SSAE16 has replaced SAS70 as the official audit standard for companies in the service industry. It is important for CIOs to learn how the new standard is different from SAS70 to enable the organization to function effectively. In this article, we’ll take a look at the core differences between the two.
Brief Overview of SAS70
SAS70 was created by the American Institute of CPAs nearly 20 years ago. It was an approach that service providers use with their customers. There was SAS70 Type 1 and SAS70 Type 2 audit. The former assesses the sufficiency of control available in service companies as of a particular date while the latter looks into the effectiveness of the control. In essence, the Type 1 audit determines if the company has property designed their controls to meet the requirement standard. The Type 2 audit tests the controls to see if they are really working.
If your organization uses third-party services, it is highly likely that it is heavily reliant on SAS70 Type 2 reports. It determines whether your company is complying with industry standards and it also helps the company improve governance standards. CIOs incorporated the audit reports in all IT contracts under vendor management to meet compliance requirements.
Brief Overview of the SSAE16
The SSAE16 is the new standard for service organizations. It contains a variety of improvements from the SAS70 Type 2 reports. Similar to its predecessor, the SSAE16 will be used when an organization outsources a task or function which has results that should be included in the financial statement. Its structure provides a lot of benefits to CIOs and IT service firms.
In addition, SSAE16 also has broader application compared to the SAS70 reports. For example, it can be used by data center companies, IT outsourcing firms, managed enterprises, cloud hosting providers and payroll providers among others.

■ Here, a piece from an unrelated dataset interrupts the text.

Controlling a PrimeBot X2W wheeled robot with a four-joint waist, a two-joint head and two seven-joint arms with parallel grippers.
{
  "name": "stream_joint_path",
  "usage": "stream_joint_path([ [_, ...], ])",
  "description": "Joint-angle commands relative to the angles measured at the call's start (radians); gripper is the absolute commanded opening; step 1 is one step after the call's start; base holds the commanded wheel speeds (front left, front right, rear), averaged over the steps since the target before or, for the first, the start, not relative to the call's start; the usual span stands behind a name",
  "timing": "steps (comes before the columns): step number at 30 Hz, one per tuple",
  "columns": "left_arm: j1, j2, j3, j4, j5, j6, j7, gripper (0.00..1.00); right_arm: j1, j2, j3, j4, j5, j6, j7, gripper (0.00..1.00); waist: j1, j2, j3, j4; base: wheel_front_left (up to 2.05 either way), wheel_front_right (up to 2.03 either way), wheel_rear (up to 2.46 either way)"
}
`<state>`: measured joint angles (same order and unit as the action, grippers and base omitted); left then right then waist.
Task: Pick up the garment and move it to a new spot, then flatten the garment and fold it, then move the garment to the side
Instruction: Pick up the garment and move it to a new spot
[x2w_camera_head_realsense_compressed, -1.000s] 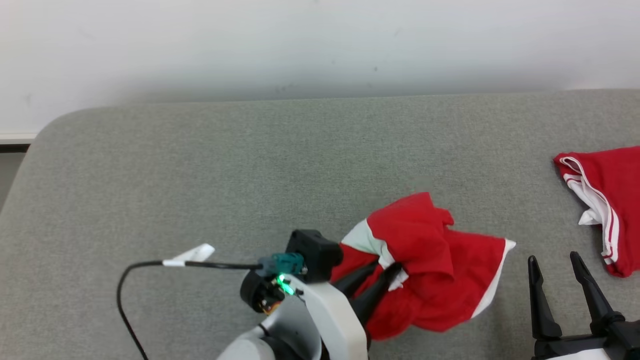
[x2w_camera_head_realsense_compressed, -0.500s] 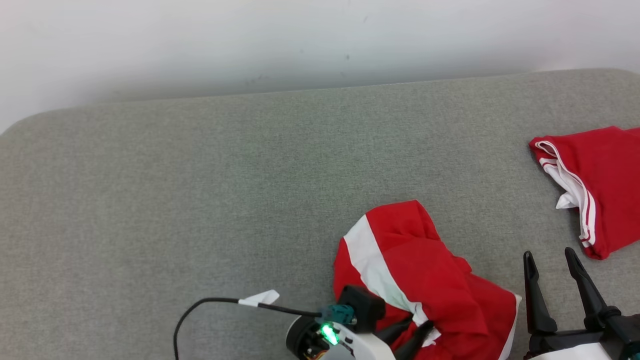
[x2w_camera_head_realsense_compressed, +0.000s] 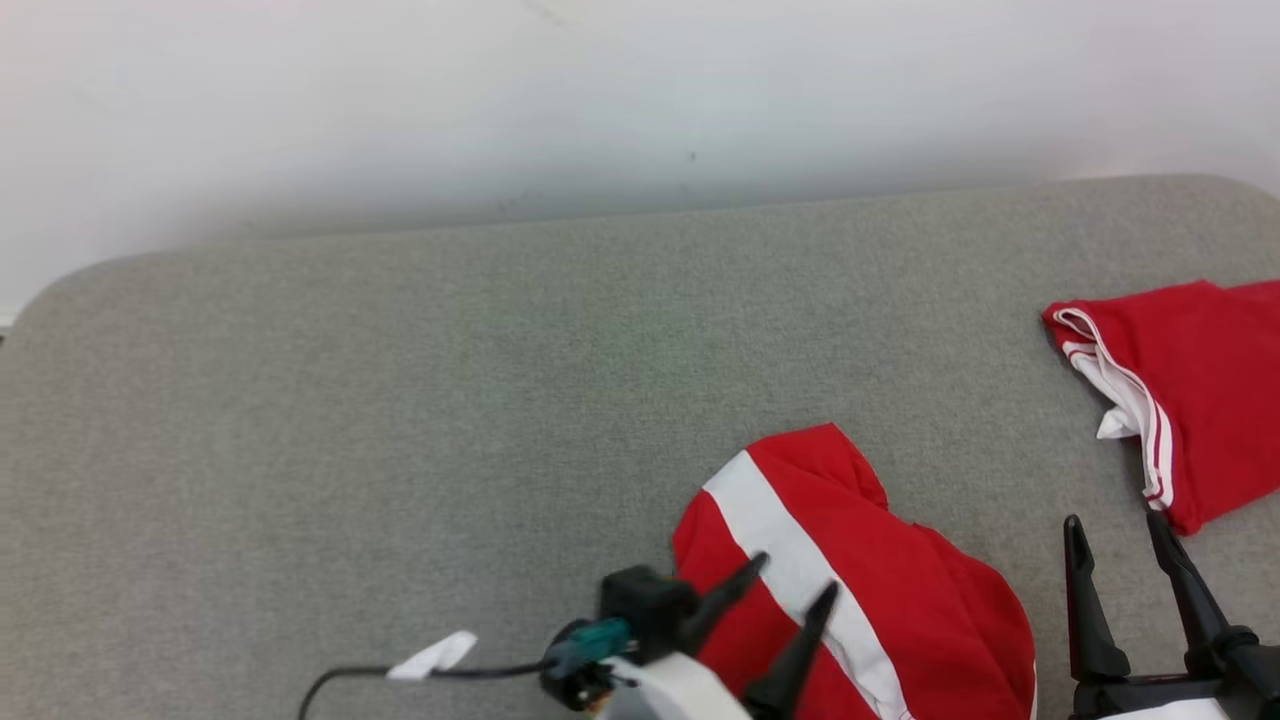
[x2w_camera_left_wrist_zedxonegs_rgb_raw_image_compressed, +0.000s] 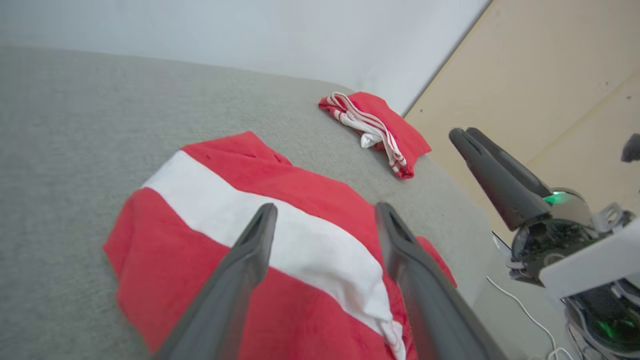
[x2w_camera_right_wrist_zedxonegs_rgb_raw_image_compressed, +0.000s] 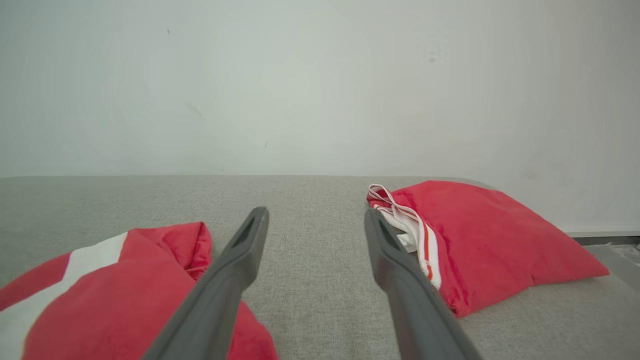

Main Differences between SAS70 and SSAE16
- Attestation vs. Audit – the examination of service providers is now considered an “attest” activity rather than just of an “audit” activity.
- System vs. Control – in the SAS70, service providers must only look into the “controls”. With the SSAE16, they must address the entire system.
- Time Period – in SSAE16 Type 2, an auditor’s opinion must cover a specific timeframe rather than just looking at a specific date.
- Sub-Organizations – the service providers that depend on sub-contractors must address the issues of their own service providers. This ensures that the entire “system” complies with the standards.